Awww, man. ScarJo totally disappoints. The gown is actually getting closer to the superhero theme – the bodice reminds me of Superwoman’s leotard a bit. But that awful cream color sucks any possible life out of it. An entirely monotone ensemble at a costume gala?! Seriously? Dolce and Gabbana should be ashamed.

Barf. Eva Longoria is wearing 4 bolts of drapes from Linens ‘n Things. It looks like a sea urchin is eating her.

Who the fuck invited Emmy Rossum? I find her so repelling I seriously cannot fathom why she is famous. This dress is so fucking boring. It looks like a pillow from Urban Outfitters. GO HOME.

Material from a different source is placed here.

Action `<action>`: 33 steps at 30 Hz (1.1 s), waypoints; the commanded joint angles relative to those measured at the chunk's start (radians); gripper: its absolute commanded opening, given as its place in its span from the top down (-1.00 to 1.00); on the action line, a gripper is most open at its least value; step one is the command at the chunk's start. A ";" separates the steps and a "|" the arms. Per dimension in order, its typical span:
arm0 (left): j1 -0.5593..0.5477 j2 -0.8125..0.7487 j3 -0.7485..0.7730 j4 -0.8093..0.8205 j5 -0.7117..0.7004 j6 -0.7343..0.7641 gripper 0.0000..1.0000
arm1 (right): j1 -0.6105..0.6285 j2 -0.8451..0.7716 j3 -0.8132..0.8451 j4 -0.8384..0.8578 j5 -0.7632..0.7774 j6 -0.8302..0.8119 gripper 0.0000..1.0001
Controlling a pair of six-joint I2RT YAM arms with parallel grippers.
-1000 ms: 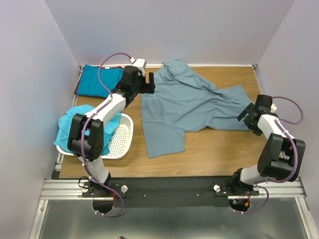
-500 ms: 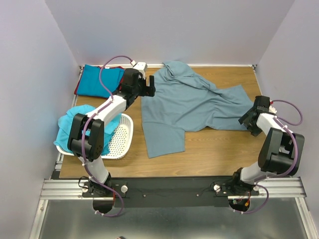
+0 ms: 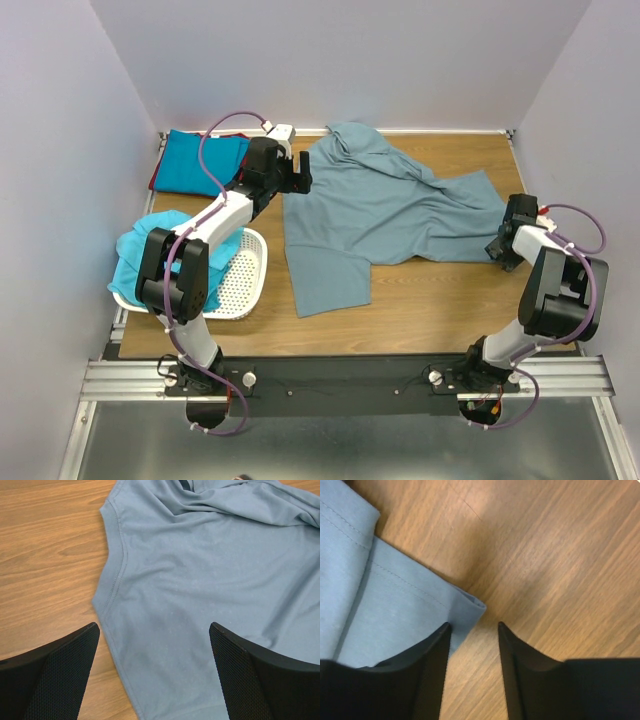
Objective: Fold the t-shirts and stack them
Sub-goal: Flatten the tshirt out
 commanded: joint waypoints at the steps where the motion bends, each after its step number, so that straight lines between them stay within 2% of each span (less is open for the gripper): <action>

I JUST DIED OF BOREDOM. Sarah Michelle Gellar, what the fuck? (or, SMG, WTF?) Wearing a beyond-plain black dress to a COSTUME GALA?!

Beyonce basically wears a variation of this dress every day.

I expect MUCH more from Posh Spice. Also, why are all the men wearing plain tuxes? This is so the chance to forsake the penguin suit for something fun and different.

I hate Kristin Davis and her ass face already, but she looks like she’s about to meet the Queen. This dress, jewelry and hair is SO ridiculous for this event.
(photo source)
In conclusion, I’m ordering every single attendee of this event to read some goddamn comic books. Start with Superman Vol. 1, Issue 1, posthaste!